::: Input data :::
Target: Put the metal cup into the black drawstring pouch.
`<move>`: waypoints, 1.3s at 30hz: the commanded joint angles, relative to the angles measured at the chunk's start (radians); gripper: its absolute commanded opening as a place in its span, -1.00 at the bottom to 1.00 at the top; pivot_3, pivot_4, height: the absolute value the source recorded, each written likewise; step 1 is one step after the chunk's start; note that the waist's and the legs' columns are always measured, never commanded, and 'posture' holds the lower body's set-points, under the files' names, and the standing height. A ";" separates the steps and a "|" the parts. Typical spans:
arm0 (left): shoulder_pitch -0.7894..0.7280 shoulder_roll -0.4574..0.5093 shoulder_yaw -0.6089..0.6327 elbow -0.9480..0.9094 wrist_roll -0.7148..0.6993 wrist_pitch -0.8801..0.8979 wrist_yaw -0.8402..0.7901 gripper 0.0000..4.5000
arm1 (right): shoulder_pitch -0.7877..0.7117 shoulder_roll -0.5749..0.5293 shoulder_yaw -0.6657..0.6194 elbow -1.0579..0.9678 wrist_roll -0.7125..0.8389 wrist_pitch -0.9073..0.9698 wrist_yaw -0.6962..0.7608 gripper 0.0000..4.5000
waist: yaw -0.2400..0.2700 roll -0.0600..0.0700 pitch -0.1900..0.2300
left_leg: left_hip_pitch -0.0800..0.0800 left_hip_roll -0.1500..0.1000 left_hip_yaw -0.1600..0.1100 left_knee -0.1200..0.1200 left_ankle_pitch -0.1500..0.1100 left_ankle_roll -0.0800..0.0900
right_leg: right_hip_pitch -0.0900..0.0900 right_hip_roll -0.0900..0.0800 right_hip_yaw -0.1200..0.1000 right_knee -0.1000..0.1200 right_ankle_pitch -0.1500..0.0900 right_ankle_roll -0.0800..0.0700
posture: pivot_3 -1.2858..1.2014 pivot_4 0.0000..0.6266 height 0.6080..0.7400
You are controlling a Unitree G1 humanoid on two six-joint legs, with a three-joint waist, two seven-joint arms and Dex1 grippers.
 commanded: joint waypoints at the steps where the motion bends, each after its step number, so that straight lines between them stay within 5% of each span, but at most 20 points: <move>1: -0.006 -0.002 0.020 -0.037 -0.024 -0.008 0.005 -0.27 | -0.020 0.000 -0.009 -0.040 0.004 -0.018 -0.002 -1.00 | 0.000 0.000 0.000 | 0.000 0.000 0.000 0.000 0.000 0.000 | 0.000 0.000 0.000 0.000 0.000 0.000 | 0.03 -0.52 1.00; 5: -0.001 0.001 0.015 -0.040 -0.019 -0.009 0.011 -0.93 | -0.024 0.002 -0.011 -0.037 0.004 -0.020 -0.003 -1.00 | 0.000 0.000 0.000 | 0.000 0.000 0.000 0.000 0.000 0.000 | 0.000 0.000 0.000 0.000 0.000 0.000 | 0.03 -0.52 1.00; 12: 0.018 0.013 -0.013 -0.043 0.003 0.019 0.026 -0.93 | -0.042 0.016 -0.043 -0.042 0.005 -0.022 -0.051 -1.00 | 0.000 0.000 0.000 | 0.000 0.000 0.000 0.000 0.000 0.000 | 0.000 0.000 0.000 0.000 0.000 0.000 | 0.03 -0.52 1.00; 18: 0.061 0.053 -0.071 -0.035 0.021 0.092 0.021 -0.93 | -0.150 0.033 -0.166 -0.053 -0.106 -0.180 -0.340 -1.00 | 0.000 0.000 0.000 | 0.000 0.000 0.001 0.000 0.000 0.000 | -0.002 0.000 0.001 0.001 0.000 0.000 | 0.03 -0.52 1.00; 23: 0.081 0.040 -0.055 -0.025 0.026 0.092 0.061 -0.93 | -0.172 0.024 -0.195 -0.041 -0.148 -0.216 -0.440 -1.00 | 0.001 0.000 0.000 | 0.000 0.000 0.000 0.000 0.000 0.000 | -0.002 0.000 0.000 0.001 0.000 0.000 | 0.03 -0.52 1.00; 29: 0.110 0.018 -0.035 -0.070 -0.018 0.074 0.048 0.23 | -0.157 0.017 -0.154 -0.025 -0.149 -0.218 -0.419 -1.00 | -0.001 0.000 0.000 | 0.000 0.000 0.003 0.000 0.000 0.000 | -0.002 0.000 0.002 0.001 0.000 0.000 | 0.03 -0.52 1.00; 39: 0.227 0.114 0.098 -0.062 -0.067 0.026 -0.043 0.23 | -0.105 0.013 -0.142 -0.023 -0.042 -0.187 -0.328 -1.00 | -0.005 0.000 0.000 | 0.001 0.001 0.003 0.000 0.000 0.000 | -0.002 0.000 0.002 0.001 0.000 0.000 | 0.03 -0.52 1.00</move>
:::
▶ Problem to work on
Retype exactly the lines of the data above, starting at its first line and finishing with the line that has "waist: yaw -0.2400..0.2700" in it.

▶ Solution to this exercise
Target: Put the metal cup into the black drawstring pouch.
`<move>`: waypoints, 1.3s at 30hz: the commanded joint angles, relative to the angles measured at the chunk's start (radians); gripper: its absolute commanded opening as a place in its span, -1.00 at the bottom to 1.00 at the top; pivot_3, pivot_4, height: the absolute value the source recorded, each written likewise; step 1 is one step after the chunk's start; note that the waist's and the legs' columns are always measured, never commanded, and 'posture' holds the lower body's set-points, under the files' names, and the standing height. A ";" separates the steps and a "|" the parts. Typical spans:
arm0 (left): shoulder_pitch -0.7894..0.7280 shoulder_roll -0.4574..0.5093 shoulder_yaw -0.6089..0.6327 elbow -0.9480..0.9094 wrist_roll -0.7148..0.6993 wrist_pitch -0.8801..0.8979 wrist_yaw -0.8402..0.7901 gripper 0.0000..4.5000
arm1 (right): shoulder_pitch -0.7877..0.7117 shoulder_roll -0.5749..0.5293 shoulder_yaw -0.6657..0.6194 elbow -1.0579..0.9678 wrist_roll -0.7125..0.8389 wrist_pitch -0.9073..0.9698 wrist_yaw -0.6962..0.7608 gripper 0.0000..4.5000
waist: yaw -0.2400..0.2700 roll -0.0600..0.0700 pitch -0.1900..0.2300

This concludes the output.